**Exercise prompt**: The entries that follow should be written out exactly.

**Data for processing**:
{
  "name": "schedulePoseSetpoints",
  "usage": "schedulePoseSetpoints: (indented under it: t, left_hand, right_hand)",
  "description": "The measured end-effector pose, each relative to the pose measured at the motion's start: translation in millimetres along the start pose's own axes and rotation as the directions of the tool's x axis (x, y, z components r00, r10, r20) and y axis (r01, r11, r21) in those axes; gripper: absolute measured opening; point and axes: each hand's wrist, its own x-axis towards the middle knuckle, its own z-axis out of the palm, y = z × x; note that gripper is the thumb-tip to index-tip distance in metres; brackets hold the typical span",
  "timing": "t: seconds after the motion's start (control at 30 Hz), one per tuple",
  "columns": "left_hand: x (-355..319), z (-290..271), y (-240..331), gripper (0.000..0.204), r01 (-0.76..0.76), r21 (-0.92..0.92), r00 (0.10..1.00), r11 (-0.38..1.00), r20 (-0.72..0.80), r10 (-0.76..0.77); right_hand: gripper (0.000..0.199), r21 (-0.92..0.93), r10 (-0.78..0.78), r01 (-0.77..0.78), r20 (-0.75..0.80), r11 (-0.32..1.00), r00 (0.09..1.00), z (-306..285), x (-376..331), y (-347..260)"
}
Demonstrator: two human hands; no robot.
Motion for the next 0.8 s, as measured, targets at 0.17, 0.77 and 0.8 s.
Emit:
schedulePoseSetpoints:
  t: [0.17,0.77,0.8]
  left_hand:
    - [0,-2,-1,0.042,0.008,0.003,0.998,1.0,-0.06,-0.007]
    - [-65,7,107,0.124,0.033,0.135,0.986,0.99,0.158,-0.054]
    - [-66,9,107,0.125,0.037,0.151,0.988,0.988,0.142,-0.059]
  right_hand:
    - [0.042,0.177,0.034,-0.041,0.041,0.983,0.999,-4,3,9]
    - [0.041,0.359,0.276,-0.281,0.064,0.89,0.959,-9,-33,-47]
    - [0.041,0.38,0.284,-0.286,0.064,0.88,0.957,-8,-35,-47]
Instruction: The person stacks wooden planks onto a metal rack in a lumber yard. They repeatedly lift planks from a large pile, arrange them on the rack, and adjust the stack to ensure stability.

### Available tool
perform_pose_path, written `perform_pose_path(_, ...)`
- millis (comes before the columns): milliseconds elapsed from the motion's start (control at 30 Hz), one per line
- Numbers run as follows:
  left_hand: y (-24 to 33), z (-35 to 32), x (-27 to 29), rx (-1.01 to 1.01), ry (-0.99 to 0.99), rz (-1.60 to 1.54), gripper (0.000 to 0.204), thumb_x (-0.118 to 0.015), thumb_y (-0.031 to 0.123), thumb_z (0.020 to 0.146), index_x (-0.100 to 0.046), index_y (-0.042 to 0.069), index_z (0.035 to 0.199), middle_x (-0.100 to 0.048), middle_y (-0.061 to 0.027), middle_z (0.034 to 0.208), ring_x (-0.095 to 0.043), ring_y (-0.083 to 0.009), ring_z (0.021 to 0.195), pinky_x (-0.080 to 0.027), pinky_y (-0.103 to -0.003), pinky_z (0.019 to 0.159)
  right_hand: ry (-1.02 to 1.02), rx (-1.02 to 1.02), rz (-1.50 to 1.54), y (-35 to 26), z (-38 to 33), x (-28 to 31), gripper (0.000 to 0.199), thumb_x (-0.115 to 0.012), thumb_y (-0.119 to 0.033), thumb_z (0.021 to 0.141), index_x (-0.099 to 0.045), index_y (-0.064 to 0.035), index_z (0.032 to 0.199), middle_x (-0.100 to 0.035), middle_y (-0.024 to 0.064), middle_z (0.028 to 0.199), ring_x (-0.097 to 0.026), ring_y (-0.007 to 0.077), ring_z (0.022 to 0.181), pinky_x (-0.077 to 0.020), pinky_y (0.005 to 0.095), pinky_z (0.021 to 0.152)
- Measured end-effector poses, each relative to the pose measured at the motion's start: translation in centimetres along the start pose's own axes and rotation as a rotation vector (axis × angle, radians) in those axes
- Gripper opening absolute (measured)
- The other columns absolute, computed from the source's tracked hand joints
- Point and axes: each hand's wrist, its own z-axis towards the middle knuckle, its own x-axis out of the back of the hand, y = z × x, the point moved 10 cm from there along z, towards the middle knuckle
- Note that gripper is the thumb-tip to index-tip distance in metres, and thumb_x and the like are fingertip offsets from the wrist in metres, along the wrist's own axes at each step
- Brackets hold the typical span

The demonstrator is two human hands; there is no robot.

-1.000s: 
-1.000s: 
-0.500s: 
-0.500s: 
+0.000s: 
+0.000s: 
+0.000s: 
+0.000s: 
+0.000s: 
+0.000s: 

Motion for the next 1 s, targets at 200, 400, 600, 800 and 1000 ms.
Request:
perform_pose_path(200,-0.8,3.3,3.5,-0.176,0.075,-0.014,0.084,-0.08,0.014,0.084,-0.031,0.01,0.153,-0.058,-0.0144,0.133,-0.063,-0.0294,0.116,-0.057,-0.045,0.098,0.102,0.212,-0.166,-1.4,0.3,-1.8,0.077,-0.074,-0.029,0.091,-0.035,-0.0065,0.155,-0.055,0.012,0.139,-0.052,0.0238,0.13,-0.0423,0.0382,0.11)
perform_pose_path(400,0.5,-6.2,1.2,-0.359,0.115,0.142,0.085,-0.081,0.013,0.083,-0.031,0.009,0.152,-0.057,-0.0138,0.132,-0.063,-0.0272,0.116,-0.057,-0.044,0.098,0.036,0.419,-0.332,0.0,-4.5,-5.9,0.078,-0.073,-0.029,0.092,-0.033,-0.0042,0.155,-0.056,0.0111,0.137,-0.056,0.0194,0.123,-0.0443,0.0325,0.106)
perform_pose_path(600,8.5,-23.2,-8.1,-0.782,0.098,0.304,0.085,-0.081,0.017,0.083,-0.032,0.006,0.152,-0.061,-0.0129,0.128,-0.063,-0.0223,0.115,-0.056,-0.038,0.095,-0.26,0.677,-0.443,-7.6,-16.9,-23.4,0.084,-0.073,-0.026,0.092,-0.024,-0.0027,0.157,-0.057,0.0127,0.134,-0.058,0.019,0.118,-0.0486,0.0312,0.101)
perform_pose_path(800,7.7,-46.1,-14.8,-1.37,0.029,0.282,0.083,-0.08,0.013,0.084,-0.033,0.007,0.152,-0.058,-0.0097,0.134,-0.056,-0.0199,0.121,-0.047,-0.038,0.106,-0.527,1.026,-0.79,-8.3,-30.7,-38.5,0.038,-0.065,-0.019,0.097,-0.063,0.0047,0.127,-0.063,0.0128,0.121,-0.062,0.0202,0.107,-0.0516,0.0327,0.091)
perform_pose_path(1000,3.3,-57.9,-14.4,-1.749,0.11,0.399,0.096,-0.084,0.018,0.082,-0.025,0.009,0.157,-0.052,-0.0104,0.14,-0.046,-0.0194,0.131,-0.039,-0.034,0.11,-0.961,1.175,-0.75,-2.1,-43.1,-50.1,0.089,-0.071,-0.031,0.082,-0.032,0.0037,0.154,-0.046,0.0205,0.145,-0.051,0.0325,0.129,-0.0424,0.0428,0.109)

**Result below**:
{
  "name": "schedulePoseSetpoints",
  "usage": "schedulePoseSetpoints: (indented under it: t, left_hand, right_hand)",
  "description": "The measured end-effector pose, each relative to the pose measured at the motion's start: translation in millimetres along the start pose's own axes and rotation as the directions of the tool's x axis (x, y, z components r00, r10, r20) and y axis (r01, r11, r21) in those axes; gripper: absolute measured opening; point and axes: each hand's wrist, its own x-axis towards the middle knuckle, its own z-axis out of the palm, y = z × x; note that gripper is the thumb-tip to index-tip distance in metres; brackets hold the typical span",
  "timing": "t: seconds after the motion's start (control at 30 Hz), one per tuple",
  "columns": "left_hand: x (-355..319), z (-290..271), y (-240..331), gripper (0.000..0.204), r01 (-0.76..0.76), r21 (-0.92..0.92), r00 (0.10..1.00), r11 (-0.38..1.00), r20 (-0.72..0.80), r10 (-0.76..0.77); right_hand: gripper (0.000..0.199), r21 (-0.92..0.93), r10 (-0.78..0.78), r01 (-0.77..0.78), r20 (-0.75..0.80), r11 (-0.32..1.00), r00 (0.09..1.00), z (-306..285), x (-376..331), y (-347..260)"
}
Demonstrator: two human hands; no robot.
Motion for the next 0.8 s, as measured, targets at 0.17, 0.77 and 0.8 s.
Emit:
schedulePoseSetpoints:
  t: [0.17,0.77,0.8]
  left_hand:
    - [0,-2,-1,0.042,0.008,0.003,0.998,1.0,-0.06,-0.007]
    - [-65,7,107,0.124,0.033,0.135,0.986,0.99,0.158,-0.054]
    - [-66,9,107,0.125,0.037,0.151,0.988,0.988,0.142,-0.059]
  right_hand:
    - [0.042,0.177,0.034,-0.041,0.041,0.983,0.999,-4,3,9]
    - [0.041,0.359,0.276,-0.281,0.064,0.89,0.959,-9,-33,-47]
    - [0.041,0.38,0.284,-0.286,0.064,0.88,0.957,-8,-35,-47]
Instruction: The person stacks wooden planks onto a metal rack in a lumber yard. They repeatedly lift planks from a large pile, arrange them on the rack, and adjust the stack to ensure stability.

### Available tool
perform_pose_path, written `perform_pose_path(_, ...)`
- millis (comes before the columns): milliseconds elapsed from the motion's start (control at 30 Hz), one per line
- Numbers run as follows:
  left_hand: y (-24 to 33), z (-35 to 32), x (-27 to 29), rx (-1.01 to 1.01), ry (-0.99 to 0.99), rz (-1.60 to 1.54), gripper (0.000 to 0.204), thumb_x (-0.118 to 0.015), thumb_y (-0.031 to 0.123), thumb_z (0.020 to 0.146), index_x (-0.100 to 0.046), index_y (-0.042 to 0.069), index_z (0.035 to 0.199), middle_x (-0.100 to 0.048), middle_y (-0.061 to 0.027), middle_z (0.034 to 0.208), ring_x (-0.095 to 0.043), ring_y (-0.083 to 0.009), ring_z (0.021 to 0.195), pinky_x (-0.080 to 0.027), pinky_y (-0.103 to -0.003), pinky_z (0.019 to 0.159)
  right_hand: ry (-1.02 to 1.02), rx (-1.02 to 1.02), rz (-1.50 to 1.54), y (-35 to 26), z (-38 to 33), x (-28 to 31), gripper (0.000 to 0.199), thumb_x (-0.115 to 0.012), thumb_y (-0.119 to 0.033), thumb_z (0.021 to 0.141), index_x (-0.099 to 0.045), index_y (-0.064 to 0.035), index_z (0.032 to 0.199), middle_x (-0.100 to 0.035), middle_y (-0.024 to 0.064), middle_z (0.028 to 0.199), ring_x (-0.097 to 0.026), ring_y (-0.007 to 0.077), ring_z (0.022 to 0.181), pinky_x (-0.077 to 0.020), pinky_y (0.005 to 0.095), pinky_z (0.021 to 0.152)
- Measured end-effector poses, each relative to the pose measured at the motion's start: translation in centimetres along the start pose's own axes and rotation as a rotation vector (axis × angle, radians) in those axes
- Gripper opening absolute (measured)
- The other columns absolute, computed from the source's tracked hand joints
- Point and axes: each hand's wrist, its own z-axis towards the middle knuckle, its own x-axis out of the back of the hand, y = z × x, the point moved 10 cm from there along z, towards the middle knuckle
- Note that gripper is the thumb-tip to index-tip distance in metres, and thumb_x and the like are fingertip offsets from the wrist in metres, along the wrist's own axes at each step
- Brackets hold the typical span

The demonstrator is two human hands; there is no robot.

-1.000s: 
-1.000s: 
-0.500s: 
-0.500s: 
+0.000s: 
+0.000s: 
+0.000s: 
+0.000s: 
+0.000s: 
+0.000s: 

Motion for the next 1 s, targets at 200, 400, 600, 800 and 1000 ms.
Request:
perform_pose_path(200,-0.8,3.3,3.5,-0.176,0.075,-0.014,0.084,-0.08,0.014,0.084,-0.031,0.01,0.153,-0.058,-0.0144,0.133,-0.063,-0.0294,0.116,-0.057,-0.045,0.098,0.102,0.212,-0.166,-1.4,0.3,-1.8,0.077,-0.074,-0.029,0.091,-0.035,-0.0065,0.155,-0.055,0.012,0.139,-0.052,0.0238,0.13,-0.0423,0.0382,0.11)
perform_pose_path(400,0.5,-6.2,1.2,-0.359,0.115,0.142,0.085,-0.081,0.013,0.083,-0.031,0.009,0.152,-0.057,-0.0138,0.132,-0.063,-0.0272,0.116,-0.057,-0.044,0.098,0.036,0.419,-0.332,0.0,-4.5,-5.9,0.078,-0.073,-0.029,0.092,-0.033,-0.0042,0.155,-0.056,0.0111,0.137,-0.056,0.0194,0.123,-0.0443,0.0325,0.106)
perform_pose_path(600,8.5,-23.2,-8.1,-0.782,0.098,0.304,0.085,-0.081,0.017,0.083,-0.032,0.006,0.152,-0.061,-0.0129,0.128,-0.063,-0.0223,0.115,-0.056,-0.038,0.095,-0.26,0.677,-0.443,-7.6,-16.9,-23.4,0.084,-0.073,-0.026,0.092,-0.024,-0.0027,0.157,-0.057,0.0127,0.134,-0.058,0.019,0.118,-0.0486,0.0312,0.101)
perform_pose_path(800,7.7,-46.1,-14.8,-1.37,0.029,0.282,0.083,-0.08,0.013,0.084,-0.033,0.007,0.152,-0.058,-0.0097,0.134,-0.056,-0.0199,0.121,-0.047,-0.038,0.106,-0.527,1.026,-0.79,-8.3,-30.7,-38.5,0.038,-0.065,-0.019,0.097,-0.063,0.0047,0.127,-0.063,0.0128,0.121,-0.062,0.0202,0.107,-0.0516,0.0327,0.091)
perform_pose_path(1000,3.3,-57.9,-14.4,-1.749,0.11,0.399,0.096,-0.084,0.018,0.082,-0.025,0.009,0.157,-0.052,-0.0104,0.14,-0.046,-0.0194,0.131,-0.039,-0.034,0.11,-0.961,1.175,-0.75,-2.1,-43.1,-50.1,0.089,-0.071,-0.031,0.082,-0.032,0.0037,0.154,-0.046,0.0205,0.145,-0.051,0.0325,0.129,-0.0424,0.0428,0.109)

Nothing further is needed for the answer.